→ **Problem to work on**
Reproduce every record below exactly, with the pictures left out.

(Extracted records)
BEGIN
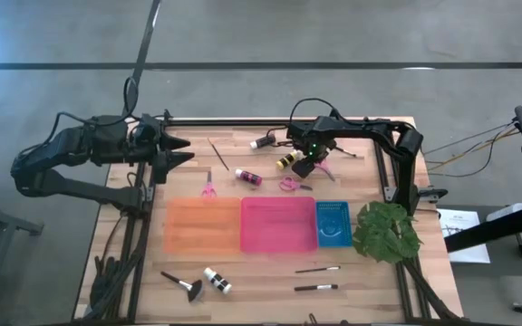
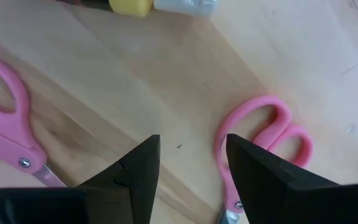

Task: Pick & Place Paint Supplies
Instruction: Put the top pink scissors into the pink bin

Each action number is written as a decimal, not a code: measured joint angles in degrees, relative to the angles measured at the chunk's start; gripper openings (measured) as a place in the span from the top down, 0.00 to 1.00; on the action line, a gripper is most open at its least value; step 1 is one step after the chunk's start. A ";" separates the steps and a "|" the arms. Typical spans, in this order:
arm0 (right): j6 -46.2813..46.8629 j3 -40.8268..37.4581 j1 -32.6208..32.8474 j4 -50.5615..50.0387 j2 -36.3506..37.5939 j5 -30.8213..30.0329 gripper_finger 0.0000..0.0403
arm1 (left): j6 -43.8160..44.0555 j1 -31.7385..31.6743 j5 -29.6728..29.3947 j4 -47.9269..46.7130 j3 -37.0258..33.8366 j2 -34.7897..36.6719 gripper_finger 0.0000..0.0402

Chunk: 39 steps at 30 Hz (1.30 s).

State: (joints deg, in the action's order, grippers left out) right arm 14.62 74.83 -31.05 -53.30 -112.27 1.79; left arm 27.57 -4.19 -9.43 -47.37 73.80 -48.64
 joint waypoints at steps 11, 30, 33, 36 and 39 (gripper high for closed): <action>-1.29 -0.04 -1.92 0.24 -0.22 2.56 0.55 | 1.10 0.00 0.00 0.00 0.00 0.00 0.38; -2.63 -3.23 -2.32 3.02 0.14 5.72 0.86 | 1.51 -0.01 0.00 0.00 0.00 -0.01 0.38; -2.98 -4.36 -2.32 3.67 0.22 5.57 0.90 | 1.77 0.00 0.00 0.00 0.00 0.01 0.38; -3.11 -5.33 -2.32 4.52 0.24 5.51 0.94 | 2.60 0.00 -0.02 0.00 0.00 -0.01 0.38; -3.28 -6.00 -2.32 5.35 0.24 5.60 0.97 | 2.73 -0.01 -0.01 0.00 0.00 -0.01 0.38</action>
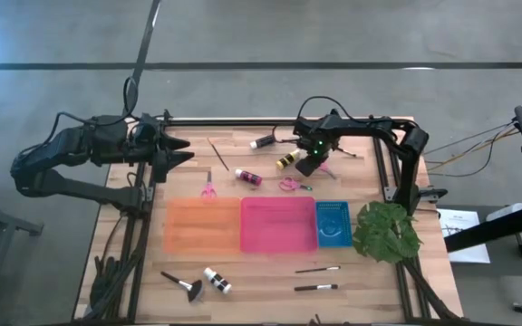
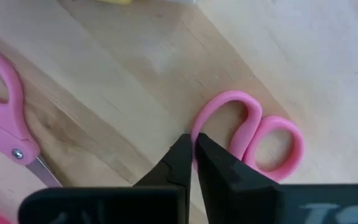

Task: Pick & Place Paint Supplies
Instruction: Put the top pink scissors into the pink bin

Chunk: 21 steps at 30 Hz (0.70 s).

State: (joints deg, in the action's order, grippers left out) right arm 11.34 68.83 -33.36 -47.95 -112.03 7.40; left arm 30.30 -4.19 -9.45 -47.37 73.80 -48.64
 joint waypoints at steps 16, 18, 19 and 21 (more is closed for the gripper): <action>2.38 -1.42 0.25 0.11 7.57 1.17 0.98 | 0.19 0.01 0.01 0.01 0.00 0.02 0.38; 3.13 -1.95 0.37 -0.06 8.30 0.80 0.98 | 0.18 -0.01 0.01 0.00 0.00 0.02 0.38; 3.39 -2.23 0.53 -0.01 9.07 0.79 0.98 | 0.18 0.01 0.01 0.00 0.00 0.00 0.38; 3.83 -2.60 1.22 -0.03 10.88 0.89 0.98 | 0.18 0.00 0.01 0.01 0.00 0.02 0.38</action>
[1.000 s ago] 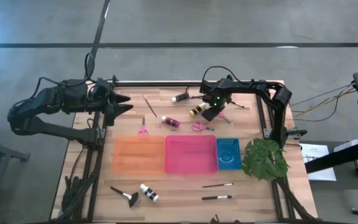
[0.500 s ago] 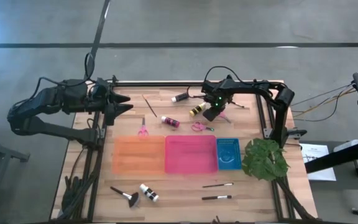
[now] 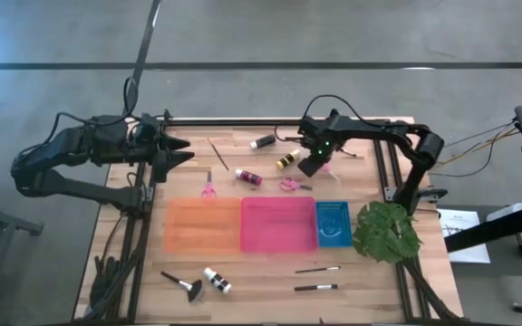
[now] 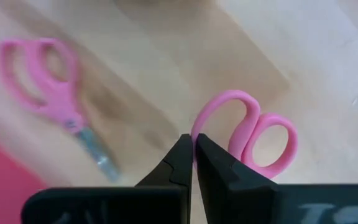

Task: Pick & Place Paint Supplies
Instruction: Put the top pink scissors into the pink bin

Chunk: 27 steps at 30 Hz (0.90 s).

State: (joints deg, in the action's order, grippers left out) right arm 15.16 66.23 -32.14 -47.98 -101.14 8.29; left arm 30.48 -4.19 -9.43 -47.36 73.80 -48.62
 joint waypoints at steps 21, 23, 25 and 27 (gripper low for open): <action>20.30 8.71 28.60 5.68 14.25 -2.30 0.98 | -2.10 -0.01 0.00 0.10 -0.11 -0.02 0.38; 21.09 11.56 31.14 6.09 12.23 -2.89 0.98 | -2.16 0.00 0.00 0.29 -0.11 -0.01 0.38; 21.33 14.42 33.20 5.80 9.44 -3.78 0.98 | -2.16 -0.01 0.00 0.48 -0.11 0.00 0.38; 21.21 17.45 34.73 4.85 6.09 -3.77 0.98 | -2.53 0.00 0.00 0.44 -0.11 -0.02 0.38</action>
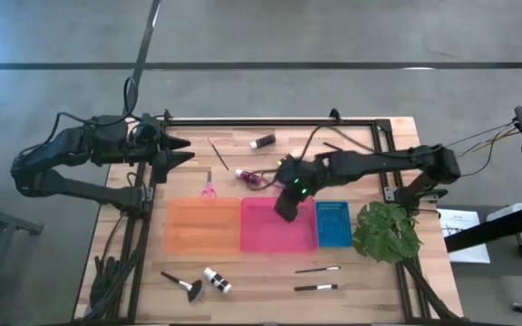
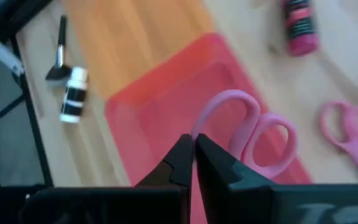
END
→ **Answer box**
Task: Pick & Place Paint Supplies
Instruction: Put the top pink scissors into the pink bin

Each action number is written as a decimal, not a code: measured joint angles in degrees, relative to the angles measured at the chunk's start; gripper openings (measured) as a place in the span from the top down, 0.00 to 1.00; on the action line, a gripper is most open at its least value; step 1 is one step after the chunk's start. A ";" separates the steps and a "|" the arms. Typical spans, in this order:
arm0 (right): j6 -46.2813..46.8629 j3 -40.8268..37.4581 j1 -32.6208..32.8474 j4 -50.5615..50.0387 j2 -36.3506..37.5939 j5 -30.8213..30.0329 gripper_finger 0.0000..0.0403
arm1 (left): j6 -43.8160..44.0555 j1 -31.7385..31.6743 j5 -29.6728..29.3947 j4 -47.9269..46.7130 j3 -37.0258..33.8366 j2 -34.7897..36.6719 gripper_finger 0.0000..0.0402

Chunk: 39 steps at 30 Hz (1.30 s).

State: (joints deg, in the action's order, grippers left out) right arm 14.62 74.83 -31.05 -53.30 -112.27 1.79; left arm 27.57 -4.19 -9.43 -47.37 73.80 -48.64
 joint waypoints at steps 11, 30, 33, 36 and 39 (gripper high for closed): <action>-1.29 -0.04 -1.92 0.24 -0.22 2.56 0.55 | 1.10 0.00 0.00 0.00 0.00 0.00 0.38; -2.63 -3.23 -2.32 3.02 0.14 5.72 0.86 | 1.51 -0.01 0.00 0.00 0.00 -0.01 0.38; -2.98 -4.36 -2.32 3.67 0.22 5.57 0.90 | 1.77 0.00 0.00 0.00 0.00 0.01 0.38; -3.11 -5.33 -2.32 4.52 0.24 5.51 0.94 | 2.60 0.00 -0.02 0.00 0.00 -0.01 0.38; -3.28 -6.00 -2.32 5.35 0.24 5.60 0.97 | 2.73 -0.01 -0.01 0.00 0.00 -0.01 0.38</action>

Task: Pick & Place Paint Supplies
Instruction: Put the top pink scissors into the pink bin

Chunk: 21 steps at 30 Hz (0.70 s).

State: (joints deg, in the action's order, grippers left out) right arm 11.34 68.83 -33.36 -47.95 -112.03 7.40; left arm 30.30 -4.19 -9.45 -47.37 73.80 -48.64
 joint waypoints at steps 16, 18, 19 and 21 (more is closed for the gripper): <action>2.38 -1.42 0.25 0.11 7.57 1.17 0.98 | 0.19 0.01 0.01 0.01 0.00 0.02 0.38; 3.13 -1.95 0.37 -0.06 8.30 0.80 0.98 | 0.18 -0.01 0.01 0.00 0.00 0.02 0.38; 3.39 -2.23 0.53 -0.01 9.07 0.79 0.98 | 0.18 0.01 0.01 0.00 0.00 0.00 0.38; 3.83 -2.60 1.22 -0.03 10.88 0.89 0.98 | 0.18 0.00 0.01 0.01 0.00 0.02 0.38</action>
[1.000 s ago] 
[0.500 s ago] 
[now] 
[now] 

Task: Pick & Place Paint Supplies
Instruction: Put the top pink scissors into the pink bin

Chunk: 27 steps at 30 Hz (0.90 s).

State: (joints deg, in the action's order, grippers left out) right arm 15.16 66.23 -32.14 -47.98 -101.14 8.29; left arm 30.48 -4.19 -9.43 -47.36 73.80 -48.62
 joint waypoints at steps 21, 23, 25 and 27 (gripper low for open): <action>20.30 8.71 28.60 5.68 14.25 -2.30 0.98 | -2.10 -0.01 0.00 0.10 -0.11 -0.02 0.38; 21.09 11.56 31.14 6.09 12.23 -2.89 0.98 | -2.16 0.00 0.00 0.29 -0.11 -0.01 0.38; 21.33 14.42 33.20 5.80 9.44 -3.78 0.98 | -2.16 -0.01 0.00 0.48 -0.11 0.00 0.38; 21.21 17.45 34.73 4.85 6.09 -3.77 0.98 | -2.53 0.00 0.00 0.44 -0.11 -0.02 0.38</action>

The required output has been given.